**Activity**
Range to reproduce from the entries below: the line with "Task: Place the", the line with "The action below", and every line in between. Give them exactly and give nothing else.

**Data to use**
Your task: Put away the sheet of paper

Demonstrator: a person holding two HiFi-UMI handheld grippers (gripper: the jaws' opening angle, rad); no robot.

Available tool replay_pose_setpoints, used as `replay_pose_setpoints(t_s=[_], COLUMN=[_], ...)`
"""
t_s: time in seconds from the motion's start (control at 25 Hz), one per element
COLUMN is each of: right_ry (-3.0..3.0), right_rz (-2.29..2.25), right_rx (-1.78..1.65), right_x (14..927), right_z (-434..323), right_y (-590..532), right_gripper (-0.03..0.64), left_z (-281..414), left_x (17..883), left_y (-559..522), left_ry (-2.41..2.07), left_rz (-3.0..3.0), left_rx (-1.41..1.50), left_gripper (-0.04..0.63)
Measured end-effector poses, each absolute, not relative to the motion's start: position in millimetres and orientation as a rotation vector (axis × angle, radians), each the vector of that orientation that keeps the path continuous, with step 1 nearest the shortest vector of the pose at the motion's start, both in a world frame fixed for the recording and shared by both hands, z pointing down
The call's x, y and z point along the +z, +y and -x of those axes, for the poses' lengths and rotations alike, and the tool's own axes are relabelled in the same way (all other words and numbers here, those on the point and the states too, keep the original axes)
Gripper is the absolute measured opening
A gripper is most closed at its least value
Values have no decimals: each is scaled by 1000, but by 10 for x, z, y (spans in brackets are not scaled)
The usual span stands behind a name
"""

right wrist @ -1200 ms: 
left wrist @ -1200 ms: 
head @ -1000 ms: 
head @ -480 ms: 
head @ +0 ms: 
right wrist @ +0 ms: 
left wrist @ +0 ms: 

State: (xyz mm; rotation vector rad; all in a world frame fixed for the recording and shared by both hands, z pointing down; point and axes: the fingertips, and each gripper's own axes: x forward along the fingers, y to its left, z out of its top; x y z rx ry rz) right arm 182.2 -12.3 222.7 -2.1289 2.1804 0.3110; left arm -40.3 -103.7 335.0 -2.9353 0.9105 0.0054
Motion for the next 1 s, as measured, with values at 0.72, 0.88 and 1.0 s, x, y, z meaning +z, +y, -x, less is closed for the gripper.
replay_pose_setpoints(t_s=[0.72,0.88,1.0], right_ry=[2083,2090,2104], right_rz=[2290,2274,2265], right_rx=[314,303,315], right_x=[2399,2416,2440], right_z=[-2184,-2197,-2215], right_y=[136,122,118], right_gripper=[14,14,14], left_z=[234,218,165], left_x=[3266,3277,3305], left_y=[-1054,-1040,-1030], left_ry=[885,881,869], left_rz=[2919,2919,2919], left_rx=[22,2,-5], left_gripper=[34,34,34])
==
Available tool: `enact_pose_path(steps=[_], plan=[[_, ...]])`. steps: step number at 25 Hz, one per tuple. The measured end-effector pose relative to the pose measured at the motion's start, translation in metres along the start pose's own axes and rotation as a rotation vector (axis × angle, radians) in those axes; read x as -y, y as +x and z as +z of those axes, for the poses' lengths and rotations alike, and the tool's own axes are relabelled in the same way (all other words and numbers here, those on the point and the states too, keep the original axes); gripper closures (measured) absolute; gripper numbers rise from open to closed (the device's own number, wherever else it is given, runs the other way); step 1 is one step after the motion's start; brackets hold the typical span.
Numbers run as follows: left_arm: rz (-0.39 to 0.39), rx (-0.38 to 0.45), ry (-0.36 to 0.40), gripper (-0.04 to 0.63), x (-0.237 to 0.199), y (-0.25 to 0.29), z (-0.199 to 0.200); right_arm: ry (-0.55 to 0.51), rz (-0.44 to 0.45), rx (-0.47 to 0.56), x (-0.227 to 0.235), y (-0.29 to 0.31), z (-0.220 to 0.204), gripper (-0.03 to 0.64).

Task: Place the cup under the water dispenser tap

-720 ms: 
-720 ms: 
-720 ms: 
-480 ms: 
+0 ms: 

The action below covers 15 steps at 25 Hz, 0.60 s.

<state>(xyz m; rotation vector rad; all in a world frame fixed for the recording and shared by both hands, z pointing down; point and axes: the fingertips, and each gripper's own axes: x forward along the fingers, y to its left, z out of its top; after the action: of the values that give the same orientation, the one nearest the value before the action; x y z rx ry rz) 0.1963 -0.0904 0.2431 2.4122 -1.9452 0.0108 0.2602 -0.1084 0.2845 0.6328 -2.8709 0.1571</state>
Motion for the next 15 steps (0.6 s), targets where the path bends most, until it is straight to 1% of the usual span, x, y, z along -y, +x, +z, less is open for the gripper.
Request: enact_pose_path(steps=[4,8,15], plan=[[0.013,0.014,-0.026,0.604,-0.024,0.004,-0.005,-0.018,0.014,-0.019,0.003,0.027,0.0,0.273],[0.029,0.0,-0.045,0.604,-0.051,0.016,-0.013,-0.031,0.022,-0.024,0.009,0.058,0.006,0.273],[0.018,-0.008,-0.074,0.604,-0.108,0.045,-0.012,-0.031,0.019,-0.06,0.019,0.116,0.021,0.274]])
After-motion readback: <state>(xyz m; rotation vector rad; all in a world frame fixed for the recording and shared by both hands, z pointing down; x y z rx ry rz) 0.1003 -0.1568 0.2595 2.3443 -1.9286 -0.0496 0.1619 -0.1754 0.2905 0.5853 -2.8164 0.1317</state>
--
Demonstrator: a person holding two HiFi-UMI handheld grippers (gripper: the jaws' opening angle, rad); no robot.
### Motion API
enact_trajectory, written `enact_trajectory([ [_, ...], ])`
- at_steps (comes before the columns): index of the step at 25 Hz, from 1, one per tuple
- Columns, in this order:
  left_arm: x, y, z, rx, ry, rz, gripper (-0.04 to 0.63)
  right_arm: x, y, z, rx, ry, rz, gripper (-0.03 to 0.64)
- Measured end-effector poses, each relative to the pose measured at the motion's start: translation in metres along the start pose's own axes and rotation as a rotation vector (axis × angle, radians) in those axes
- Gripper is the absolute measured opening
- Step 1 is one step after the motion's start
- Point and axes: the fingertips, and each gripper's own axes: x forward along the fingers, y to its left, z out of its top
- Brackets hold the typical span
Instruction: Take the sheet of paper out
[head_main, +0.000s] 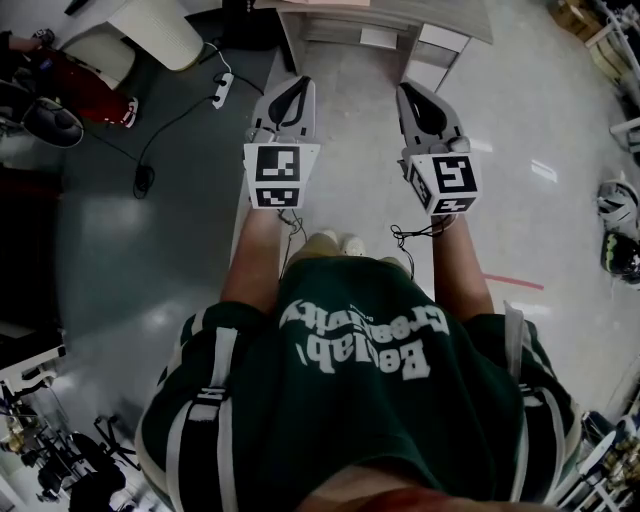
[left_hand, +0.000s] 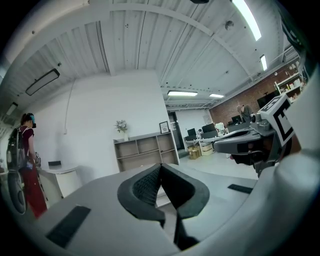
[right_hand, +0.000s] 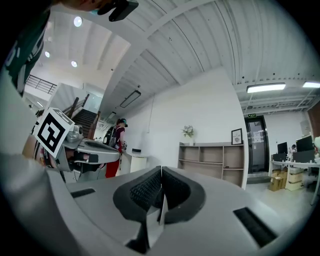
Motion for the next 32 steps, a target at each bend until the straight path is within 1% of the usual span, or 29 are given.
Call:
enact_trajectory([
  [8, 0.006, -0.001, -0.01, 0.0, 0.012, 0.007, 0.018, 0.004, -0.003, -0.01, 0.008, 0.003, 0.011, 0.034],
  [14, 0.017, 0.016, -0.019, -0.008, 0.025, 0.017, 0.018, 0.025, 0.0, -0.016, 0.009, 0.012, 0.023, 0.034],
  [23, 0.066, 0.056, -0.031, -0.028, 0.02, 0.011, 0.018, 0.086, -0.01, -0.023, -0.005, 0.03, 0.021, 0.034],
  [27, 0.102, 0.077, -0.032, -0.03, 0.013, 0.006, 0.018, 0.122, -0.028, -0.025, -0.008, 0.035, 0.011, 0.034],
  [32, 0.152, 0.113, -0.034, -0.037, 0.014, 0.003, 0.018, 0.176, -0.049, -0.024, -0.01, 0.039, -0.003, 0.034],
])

**Exercise answer**
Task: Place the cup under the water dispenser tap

-720 ms: 
-720 ms: 
-720 ms: 
-480 ms: 
+0 ms: 

The action below covers 15 steps at 25 Hz, 0.60 s.

With this, the answer is finished.